Zum Artikel "" vom 30. September 2024 erreichte die Redaktion folgende Zuschrift:
Nun muss also nur noch der "Leerstand zurückgebaut" werden. Ehrlicher wäre die Formulierung: Es wird ein historisches Gebäue abgerissen. Geht es um Baumaßnahmen in unseren über Jahrhunderte gewachsenen Ortskernen, fehlt es der Berichterstattung der lokalen Medien immer wieder an der gebotenen Sensibilität. Schon im vergangenen Jahr hatte ich die Redaktion darauf hingewiesen, dass ich es für unangemessen halte, den Abriss des 200 Jahre alten Wirtshauses "Schwarzen Pfütze" in Oerlenbach als launige Reality-Story zu verkaufen. Aber über die Entwicklung unserer Altortslagen wird weiterhin berichtet, als sei es völlig unproblematisch, alte Häuser abzureißen und durch neue zu ersetzen – schließlich generiert auch das Fördermittel und kostet weniger. Ausweislich der äußeren Merkmale dürfte auch das Haus im Brügel etwa so alt sein wie das längst untergegangene Königreich Bayern. Kein Grund innezuhalten?

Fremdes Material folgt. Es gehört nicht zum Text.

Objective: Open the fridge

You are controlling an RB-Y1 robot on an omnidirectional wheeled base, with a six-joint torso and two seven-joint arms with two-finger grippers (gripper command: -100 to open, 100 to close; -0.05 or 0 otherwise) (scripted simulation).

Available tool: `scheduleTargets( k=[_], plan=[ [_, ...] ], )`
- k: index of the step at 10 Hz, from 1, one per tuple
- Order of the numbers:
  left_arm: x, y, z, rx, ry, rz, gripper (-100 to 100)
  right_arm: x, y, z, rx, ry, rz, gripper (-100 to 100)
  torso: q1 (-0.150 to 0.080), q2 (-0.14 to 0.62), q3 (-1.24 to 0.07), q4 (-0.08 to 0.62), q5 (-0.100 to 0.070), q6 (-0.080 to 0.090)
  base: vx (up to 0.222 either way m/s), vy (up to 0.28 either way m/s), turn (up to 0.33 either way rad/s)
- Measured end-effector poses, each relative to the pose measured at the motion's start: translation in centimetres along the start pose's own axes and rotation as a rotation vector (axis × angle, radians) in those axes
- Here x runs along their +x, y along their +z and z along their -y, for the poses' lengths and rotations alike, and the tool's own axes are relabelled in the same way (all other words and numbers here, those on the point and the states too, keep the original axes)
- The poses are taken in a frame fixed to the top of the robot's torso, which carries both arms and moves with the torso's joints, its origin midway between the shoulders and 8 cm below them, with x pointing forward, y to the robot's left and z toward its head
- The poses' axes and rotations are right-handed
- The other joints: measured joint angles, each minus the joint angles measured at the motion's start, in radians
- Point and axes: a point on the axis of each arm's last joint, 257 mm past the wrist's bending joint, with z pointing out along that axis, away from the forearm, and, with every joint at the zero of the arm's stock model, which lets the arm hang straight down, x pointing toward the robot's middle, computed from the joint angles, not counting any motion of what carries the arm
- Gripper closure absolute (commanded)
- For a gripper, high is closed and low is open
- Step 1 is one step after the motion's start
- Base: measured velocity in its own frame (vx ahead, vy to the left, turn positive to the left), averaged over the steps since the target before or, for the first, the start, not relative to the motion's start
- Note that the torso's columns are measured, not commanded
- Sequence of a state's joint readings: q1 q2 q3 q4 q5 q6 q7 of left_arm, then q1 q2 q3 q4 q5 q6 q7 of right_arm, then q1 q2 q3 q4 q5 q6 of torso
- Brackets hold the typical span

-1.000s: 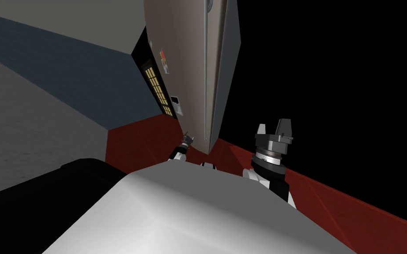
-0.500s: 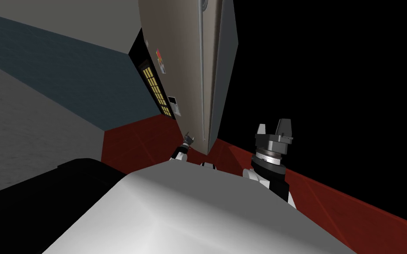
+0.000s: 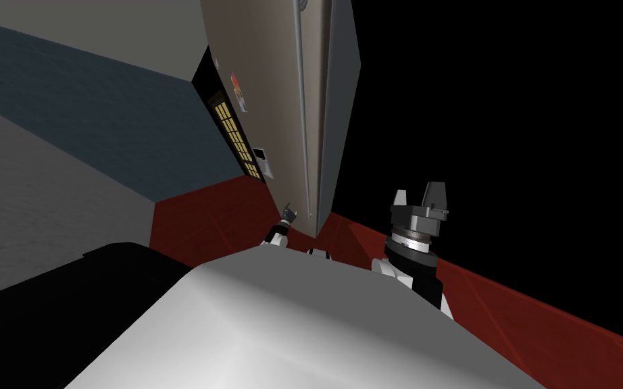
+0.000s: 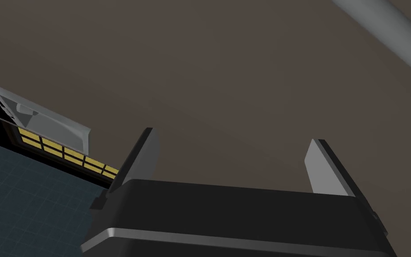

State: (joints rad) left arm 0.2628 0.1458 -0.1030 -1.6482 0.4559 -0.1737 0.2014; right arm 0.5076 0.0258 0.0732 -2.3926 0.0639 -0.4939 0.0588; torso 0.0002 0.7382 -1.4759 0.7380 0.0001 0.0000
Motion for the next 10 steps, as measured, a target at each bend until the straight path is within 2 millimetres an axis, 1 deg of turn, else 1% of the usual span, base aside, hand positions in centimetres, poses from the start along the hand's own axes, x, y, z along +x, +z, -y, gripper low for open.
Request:
scheduleTargets(
  k=[4, 7, 8, 10],
  plan=[
    [-0.6, 0.7, -1.2, 0.0, 0.023, 0.003, -100, 0.0, 0.0, 0.0, 0.0, 0.0, 0.0, 0, 0.0, 0.0, 0.0, 0.0, 0.0, 0.0, 0.037, -0.03, -0.027],
    [-0.5, 1.1, -2.6, 0.001, 0.023, 0.006, -100, 0.0, 0.0, 0.0, 0.0, 0.0, 0.0, 0, 0.0, 0.0, 0.0, 0.0, 0.0, 0.0, 0.029, -0.033, -0.026],
    [-0.2, 1.3, -3.1, 0.002, 0.017, 0.007, -100, 0.0, 0.0, 0.0, 0.0, 0.0, 0.0, 0, -0.001, 0.0, 0.0, 0.0, 0.0, 0.0, 0.048, -0.038, -0.036],
    [1.1, 1.7, -4.6, 0.005, -0.02, 0.012, -100, 0.0, 0.0, 0.0, 0.0, 0.0, 0.0, 0, 0.0, -0.001, 0.0, 0.0, 0.0, 0.0, 0.034, -0.027, -0.023]
  ],
)
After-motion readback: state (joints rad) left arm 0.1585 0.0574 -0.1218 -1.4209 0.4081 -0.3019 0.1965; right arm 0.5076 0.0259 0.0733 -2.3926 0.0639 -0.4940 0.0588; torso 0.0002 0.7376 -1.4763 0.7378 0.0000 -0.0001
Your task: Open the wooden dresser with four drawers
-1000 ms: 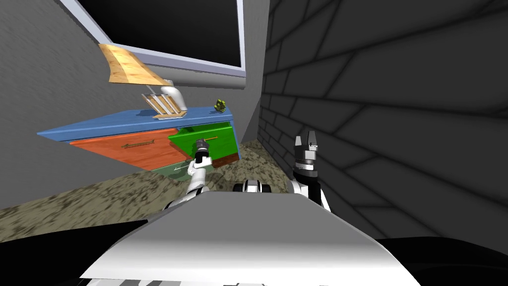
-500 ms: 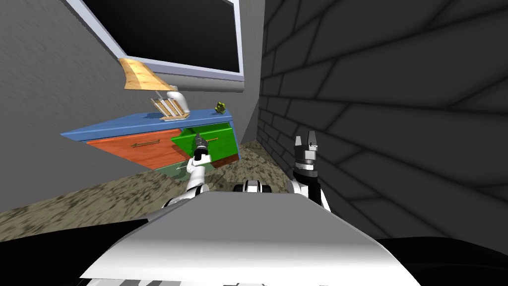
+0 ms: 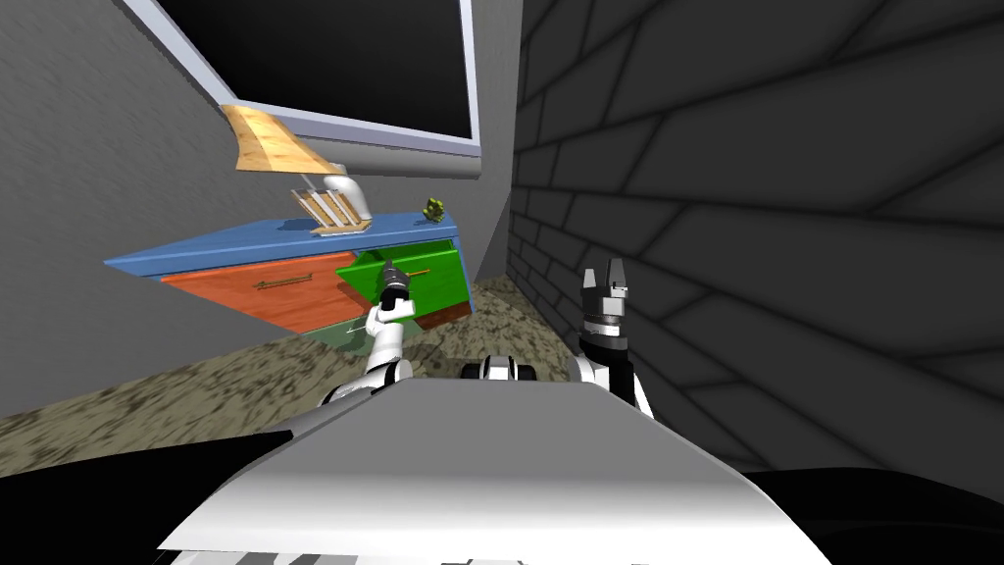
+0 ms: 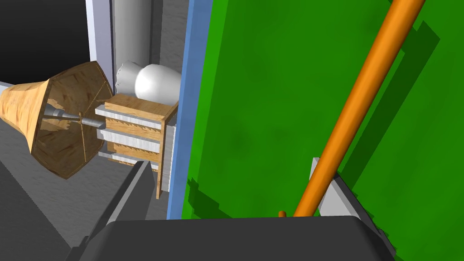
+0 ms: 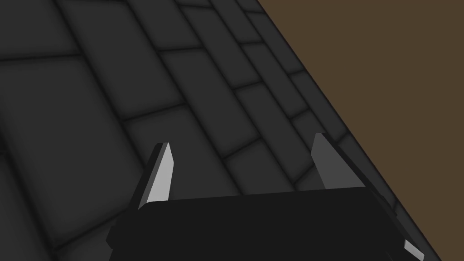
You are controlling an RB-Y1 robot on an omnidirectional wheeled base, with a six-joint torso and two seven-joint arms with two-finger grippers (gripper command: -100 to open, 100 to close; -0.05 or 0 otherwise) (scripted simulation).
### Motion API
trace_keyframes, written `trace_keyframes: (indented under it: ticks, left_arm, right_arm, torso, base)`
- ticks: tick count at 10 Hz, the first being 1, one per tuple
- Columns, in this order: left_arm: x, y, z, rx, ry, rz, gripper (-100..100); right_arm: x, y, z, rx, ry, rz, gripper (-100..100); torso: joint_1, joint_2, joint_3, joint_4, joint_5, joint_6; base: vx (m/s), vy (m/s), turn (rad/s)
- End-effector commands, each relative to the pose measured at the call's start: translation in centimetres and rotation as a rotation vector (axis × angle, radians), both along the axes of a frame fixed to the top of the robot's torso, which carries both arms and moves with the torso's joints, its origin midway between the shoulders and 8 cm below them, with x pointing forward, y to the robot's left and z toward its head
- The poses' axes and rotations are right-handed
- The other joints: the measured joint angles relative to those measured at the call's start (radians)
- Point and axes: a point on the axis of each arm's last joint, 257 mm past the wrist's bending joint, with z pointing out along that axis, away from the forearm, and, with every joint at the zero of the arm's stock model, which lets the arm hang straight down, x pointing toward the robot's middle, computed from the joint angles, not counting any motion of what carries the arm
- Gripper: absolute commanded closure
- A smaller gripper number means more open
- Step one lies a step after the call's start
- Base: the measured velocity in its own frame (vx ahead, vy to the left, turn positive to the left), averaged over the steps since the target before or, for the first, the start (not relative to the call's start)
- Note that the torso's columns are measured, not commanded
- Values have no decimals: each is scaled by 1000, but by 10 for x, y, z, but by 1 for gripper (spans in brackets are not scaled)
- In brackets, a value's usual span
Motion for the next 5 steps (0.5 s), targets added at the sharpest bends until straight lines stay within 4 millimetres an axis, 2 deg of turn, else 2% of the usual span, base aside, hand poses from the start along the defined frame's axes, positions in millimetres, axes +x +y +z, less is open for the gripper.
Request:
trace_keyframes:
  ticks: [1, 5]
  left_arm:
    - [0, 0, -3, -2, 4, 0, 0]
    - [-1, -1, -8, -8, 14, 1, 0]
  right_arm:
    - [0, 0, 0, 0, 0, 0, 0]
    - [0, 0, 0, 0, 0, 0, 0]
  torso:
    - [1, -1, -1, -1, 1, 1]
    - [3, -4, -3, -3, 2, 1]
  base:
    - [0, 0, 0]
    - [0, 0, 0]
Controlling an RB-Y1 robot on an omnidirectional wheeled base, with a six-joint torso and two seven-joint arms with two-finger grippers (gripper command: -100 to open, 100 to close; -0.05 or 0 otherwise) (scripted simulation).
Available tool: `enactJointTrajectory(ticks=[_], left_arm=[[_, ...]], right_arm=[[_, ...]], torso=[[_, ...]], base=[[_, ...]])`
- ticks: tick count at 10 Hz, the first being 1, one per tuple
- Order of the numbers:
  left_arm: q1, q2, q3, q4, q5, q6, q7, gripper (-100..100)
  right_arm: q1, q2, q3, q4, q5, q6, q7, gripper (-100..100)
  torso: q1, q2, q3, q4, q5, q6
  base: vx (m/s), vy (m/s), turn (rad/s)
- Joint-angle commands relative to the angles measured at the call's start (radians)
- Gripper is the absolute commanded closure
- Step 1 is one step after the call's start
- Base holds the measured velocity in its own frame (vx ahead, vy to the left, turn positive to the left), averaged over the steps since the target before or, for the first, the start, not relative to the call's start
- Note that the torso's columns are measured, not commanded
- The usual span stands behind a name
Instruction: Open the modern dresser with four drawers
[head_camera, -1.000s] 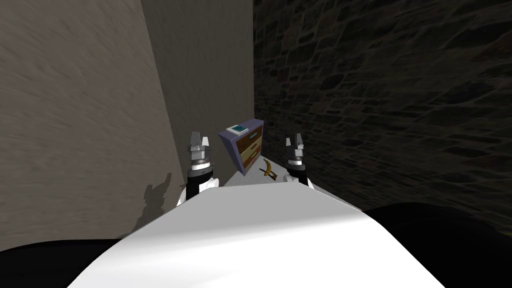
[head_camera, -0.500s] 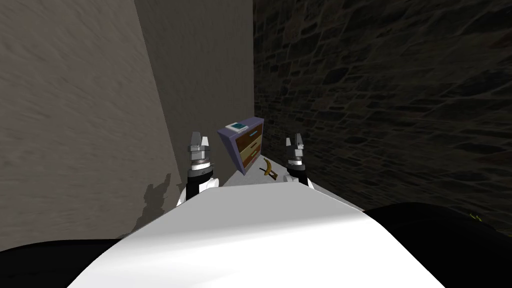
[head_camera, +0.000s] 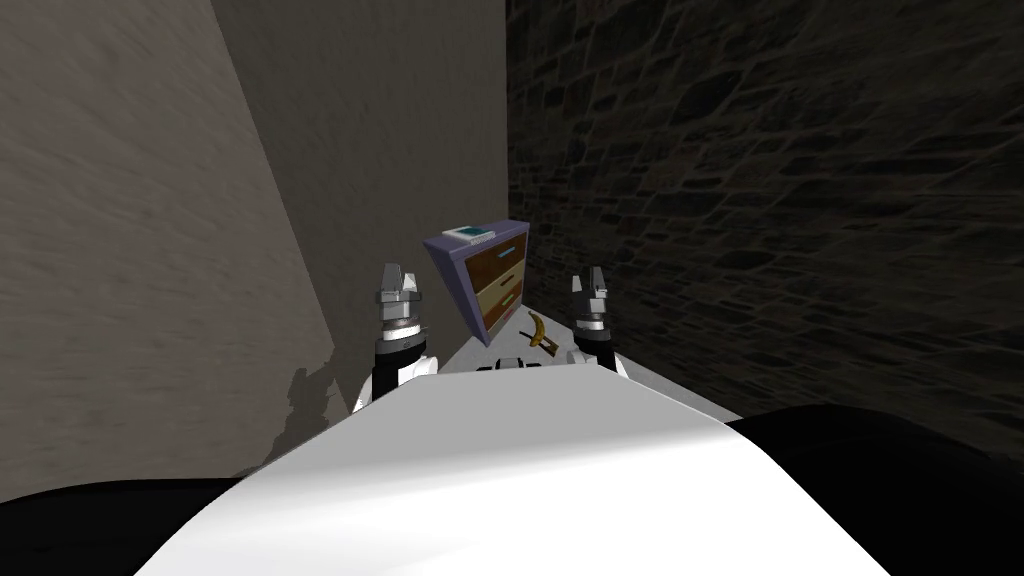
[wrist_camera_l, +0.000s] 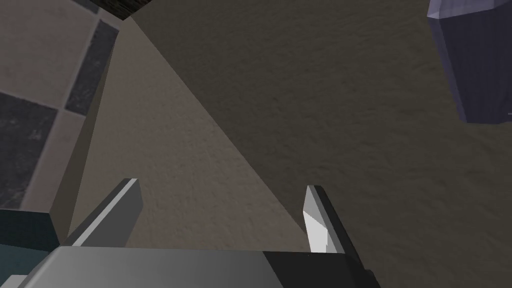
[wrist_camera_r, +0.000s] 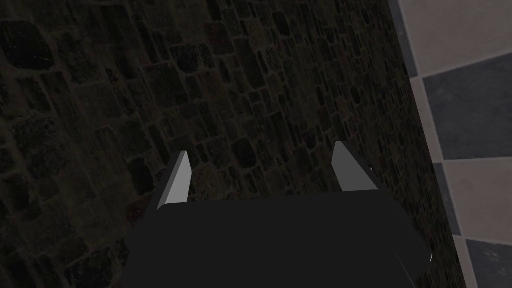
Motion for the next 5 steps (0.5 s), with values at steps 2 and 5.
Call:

Während man sich in Unsleben und Stockheim bemüht, die sakralen Ensembles im Herzen der Altortslage zu bewahren, verschwindet in Weisbach demnächst das alte Pfarrhaus, ein erhaltenswerter Fachwerkbau, dessen Geschichte ebenfalls mindestens in das frühe 19. Jahrhundert zurückreicht. Schon einmal ist in Weisbach der Versuch gescheitert, die Suche nach einem Standort für die Feuerwehr mitten im Ort städtebaulich befriedigend zu lösen. Das Ergebnis war ein Komplettverlust der spätmittelalterlichen Friedhofsbefestigung. Mit dem nun eingeschlagenen Weg, das Feuerwehgerätehaus gleich gegenüber zu errichten, wird nicht nur ein für die Ortsgeschichte wichtiges Gebäude geopfert, sondern auch die städtebauliche Struktur und Erscheinung der Altortslage massiv verändert. Gab es in Weisbach, gab es in Mellrichstadt denn wirklich nie eine Diskussion über Alternativen? Gibt es gewichtige Gründe, die einen Erhalt der Häuser unsinnig machen? Welche Position vertritt die amtliche Denkmalpflege, die wegen der Lage im geschützten Ensemble der Altstadt zumindest im Falle des Brügel im Baugenehmigungsverfahren zu beteiligen war? In den Artikeln vom 21. Mai und 24. September erfährt man hierzu nichts.
Eine Tageszeitung mit journalistischem Anspruch sollte in ihrer Berichterstattung zumindest erkennen lassen, dass Eingriffe in die historische Bausubstanz keine Petitesse sind. Denn sonst vermittelt man – wenn auch ungewollt – den Eindruck, dass „Wiederbelebung und Aufwertung“ (Artikel vom 29. September) fast zwangsläufig mit Abriss und Neubau einhergehen müssen. Dabei zeigt schon ein kurzer Rundgang in nahezu allen Ortschaften des Landkreises (auch in der Altstadt von Mellrichstadt übrigens), wie selten „Ersatzneubauten“ einen Ort städtebaulich zu beleben vermögen. Viel zu oft scheitert der Versuch an den architektonischen Ambitionen ihrer Erbauer. Die Folge ist dann keine Aufwertung, sondern ein kaum mehr zu reparierender Schaden an Erscheinung, Wohnwert und kulturhistorischer Aussagekraft der Altortslage.
Der „Leerstand“ übrigens, der ist oft gar nicht so leer: Aufgrund der (schon rechtlich bedingt) leider rein äußerlichen Beurteilung der Denkmaleigenschaften privater Gebäude durch die behördliche Denkmalpflege bleiben die vielen Schätze im Innern alter Häuser bis zu ihrem Abriss meist verborgen: historische Türen und Fenster, Böden und Treppen mit kunstvoll bearbeiteten Handläufen, Lebensspuren aus Jahrhunderten. Alles weg, wenn der Bagger kommt.